Gene McGuire

No. 60
- Position: Center

Personal information
- Born: July 17, 1970 (age 55) Fort Dix, New Jersey, U.S.
- Listed height: 6 ft 2 in (1.88 m)
- Listed weight: 300 lb (136 kg)

Career information
- High school: Lynn Haven (FL) Mosley
- College: Notre Dame
- NFL draft: 1992: 4th round, 95th overall pick

Career history
- New Orleans Saints (1992); Chicago Bears (1993); Arizona Cardinals (1994)*; Green Bay Packers (1995)*; Miami Dolphins (1995); Green Bay Packers (1996);
- * Offseason and/or practice squad member only

Awards and highlights
- Super Bowl champion (XXXI);

Career NFL statistics
- Games played: 17
- Stats at Pro Football Reference

= Gene McGuire =

American football player (born 1970)

Walter Eugene McGuire Jr. (born July 17, 1970) is an American former professional football player who was a center in the National Football League (NFL).

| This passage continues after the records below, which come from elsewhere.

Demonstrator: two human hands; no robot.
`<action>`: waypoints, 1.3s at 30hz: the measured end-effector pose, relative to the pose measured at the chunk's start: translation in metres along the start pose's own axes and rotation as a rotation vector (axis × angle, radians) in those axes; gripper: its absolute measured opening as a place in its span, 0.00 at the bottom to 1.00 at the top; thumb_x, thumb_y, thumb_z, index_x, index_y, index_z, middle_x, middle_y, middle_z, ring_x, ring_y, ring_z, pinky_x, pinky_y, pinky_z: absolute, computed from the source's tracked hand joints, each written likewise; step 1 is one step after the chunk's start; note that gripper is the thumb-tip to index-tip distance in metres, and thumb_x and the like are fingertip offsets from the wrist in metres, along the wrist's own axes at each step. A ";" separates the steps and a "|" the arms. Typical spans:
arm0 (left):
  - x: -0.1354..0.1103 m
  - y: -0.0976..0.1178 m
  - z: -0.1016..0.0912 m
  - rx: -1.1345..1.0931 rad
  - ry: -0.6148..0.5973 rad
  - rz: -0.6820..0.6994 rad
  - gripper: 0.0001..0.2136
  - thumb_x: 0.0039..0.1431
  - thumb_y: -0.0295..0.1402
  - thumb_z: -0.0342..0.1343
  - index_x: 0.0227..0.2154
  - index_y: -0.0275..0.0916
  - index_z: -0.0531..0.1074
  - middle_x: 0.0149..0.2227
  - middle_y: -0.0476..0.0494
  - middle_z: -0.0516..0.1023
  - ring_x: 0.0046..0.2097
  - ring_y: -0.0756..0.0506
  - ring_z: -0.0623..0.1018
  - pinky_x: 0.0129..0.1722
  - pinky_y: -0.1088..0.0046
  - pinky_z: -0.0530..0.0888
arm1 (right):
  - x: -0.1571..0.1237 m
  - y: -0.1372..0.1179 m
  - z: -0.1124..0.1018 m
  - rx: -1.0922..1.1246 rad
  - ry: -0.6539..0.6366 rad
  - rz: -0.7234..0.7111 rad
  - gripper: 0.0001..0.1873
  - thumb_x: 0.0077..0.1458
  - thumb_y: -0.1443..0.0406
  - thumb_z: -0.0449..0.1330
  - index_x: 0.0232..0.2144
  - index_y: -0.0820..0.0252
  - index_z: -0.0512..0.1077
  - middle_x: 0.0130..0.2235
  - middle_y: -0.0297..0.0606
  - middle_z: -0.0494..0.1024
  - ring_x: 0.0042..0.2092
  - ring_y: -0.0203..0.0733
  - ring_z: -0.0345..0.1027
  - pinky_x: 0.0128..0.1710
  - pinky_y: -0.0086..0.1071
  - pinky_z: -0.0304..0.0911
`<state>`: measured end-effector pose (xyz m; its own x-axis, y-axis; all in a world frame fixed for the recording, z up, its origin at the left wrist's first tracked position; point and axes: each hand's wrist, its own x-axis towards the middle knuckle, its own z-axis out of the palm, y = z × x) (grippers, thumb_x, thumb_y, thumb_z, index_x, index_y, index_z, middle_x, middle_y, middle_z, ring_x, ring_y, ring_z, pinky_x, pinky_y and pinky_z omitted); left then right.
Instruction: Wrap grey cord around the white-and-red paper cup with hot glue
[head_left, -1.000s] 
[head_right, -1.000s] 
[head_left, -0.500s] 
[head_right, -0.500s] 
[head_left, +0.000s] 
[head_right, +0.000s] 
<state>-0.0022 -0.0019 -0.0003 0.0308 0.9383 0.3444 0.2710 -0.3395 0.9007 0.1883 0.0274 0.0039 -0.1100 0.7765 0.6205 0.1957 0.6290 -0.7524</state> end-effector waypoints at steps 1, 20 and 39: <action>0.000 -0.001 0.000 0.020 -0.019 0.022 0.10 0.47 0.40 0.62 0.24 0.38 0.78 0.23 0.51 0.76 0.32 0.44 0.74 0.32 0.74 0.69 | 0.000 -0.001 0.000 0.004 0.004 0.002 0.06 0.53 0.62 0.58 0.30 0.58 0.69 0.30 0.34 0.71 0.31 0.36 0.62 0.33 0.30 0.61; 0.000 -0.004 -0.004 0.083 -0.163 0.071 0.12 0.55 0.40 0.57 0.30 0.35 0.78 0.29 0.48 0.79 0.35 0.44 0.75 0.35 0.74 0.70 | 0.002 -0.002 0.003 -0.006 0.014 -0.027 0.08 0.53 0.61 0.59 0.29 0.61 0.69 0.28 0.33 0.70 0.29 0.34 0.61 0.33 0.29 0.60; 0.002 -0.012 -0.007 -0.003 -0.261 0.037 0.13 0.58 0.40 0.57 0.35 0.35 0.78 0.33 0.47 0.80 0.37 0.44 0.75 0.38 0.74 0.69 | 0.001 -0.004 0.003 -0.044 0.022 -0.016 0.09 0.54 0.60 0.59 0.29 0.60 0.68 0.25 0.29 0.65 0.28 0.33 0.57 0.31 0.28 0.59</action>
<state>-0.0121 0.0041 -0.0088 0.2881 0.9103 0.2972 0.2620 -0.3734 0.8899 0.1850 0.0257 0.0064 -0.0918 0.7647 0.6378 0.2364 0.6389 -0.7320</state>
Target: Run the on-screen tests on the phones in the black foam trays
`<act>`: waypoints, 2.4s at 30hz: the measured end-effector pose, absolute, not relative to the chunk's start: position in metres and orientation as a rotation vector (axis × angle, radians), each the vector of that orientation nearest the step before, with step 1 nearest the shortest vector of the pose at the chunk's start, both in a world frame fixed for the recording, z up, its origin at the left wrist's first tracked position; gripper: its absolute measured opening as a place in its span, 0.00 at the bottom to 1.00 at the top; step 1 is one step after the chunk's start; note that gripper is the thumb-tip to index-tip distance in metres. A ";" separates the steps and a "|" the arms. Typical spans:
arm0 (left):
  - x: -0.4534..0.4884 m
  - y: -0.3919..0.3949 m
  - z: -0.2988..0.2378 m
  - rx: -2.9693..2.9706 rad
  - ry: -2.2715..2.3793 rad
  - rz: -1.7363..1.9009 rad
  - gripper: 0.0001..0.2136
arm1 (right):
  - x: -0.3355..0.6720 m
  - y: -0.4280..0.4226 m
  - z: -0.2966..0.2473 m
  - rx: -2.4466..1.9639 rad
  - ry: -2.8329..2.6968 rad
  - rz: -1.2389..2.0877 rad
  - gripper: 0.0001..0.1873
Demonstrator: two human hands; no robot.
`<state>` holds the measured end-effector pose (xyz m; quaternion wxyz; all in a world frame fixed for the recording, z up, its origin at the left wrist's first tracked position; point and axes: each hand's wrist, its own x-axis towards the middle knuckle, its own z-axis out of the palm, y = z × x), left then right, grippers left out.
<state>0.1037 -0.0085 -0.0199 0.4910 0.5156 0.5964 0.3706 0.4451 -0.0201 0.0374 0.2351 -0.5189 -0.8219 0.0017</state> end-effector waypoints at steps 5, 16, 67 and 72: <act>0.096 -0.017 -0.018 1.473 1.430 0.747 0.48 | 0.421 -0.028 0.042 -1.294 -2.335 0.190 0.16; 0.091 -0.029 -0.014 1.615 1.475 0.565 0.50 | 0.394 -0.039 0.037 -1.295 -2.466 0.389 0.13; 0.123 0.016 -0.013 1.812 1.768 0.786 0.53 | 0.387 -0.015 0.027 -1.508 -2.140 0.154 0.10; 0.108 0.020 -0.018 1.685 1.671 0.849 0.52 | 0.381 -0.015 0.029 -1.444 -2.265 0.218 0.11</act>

He played college football for the Notre Dame Fighting Irish.

==Career==
McGuire was selected in the fourth round by the New Orleans Saints in 1992 NFL draft and spent the 1992 NFL season with the team, but did not see any playing time. He spent the 1993 NFL season with the Chicago Bears before spending a year away from the NFL. During the 1995 NFL season he was a member of the Miami Dolphins, but once again did not see any playing time. McGuire spent his final season with the Green Bay Packers, culminating in the victory of Super Bowl XXXI.

He played at the collegiate level at the University of Notre Dame.